## Problem details:
Go through the listing below and say how many lines include "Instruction". Give the number by itself.

## Material provided:
>>>>>

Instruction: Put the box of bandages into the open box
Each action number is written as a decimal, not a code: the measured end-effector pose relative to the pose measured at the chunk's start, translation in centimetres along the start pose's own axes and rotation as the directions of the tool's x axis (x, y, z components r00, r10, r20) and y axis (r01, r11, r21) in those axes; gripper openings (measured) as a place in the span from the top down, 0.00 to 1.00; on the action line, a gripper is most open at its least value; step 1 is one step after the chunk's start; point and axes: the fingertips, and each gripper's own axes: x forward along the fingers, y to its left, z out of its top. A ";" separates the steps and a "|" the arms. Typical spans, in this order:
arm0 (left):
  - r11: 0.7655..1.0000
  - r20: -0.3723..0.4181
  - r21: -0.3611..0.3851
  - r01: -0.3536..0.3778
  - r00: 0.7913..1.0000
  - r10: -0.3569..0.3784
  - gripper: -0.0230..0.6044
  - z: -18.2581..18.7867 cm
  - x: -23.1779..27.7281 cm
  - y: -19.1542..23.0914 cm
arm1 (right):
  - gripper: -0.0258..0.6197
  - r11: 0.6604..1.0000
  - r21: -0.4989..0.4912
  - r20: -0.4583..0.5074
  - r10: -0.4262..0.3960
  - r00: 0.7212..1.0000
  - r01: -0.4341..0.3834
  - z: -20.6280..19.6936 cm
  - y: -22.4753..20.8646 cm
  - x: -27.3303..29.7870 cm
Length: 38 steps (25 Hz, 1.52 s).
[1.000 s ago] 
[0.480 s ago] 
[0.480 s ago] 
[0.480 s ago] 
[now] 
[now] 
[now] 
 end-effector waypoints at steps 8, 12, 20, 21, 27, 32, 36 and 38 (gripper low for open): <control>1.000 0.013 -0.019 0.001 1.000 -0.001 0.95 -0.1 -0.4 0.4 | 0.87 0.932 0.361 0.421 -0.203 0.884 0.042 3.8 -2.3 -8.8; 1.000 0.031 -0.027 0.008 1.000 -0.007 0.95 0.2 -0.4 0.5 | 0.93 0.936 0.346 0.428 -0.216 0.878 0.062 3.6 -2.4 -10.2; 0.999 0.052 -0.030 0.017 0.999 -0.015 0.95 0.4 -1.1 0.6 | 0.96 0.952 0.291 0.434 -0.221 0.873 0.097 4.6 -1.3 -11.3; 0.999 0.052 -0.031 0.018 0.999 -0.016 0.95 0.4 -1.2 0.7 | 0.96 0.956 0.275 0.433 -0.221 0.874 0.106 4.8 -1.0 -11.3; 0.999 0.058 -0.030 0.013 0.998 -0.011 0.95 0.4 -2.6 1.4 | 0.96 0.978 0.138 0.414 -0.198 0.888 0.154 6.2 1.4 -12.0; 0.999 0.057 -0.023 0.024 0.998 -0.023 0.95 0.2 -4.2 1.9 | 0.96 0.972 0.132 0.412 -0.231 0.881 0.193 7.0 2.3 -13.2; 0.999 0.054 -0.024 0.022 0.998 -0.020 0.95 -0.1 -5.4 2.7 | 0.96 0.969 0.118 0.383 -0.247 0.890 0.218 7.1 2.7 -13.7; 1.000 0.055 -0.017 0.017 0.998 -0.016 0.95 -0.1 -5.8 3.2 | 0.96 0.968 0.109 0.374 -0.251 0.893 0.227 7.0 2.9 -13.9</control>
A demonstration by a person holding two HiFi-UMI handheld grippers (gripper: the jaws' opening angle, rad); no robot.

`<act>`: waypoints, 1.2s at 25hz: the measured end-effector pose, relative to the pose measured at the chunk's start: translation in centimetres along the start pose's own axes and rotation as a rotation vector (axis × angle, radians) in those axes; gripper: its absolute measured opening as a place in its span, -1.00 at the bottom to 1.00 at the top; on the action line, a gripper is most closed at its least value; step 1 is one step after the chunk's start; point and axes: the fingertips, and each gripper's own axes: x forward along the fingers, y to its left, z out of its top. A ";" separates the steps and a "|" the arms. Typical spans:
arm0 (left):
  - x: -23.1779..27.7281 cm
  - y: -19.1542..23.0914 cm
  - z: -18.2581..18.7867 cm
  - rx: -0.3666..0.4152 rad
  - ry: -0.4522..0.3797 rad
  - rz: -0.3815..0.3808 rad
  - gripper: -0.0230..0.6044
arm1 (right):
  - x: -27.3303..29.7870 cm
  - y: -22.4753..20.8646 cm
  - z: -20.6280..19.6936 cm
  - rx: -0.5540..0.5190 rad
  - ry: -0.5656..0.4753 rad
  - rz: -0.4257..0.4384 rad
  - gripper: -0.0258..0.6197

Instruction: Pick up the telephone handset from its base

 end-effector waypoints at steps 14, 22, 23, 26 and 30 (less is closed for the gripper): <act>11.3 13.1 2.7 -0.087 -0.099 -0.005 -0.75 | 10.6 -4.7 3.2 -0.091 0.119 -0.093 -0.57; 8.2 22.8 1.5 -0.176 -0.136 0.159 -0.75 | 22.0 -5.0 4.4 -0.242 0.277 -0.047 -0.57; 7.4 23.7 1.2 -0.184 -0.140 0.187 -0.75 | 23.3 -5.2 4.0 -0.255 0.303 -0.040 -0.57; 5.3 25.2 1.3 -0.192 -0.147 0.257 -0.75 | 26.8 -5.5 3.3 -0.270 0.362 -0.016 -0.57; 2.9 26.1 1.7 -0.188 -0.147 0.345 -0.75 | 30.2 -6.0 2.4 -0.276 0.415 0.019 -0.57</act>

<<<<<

## The answer:
2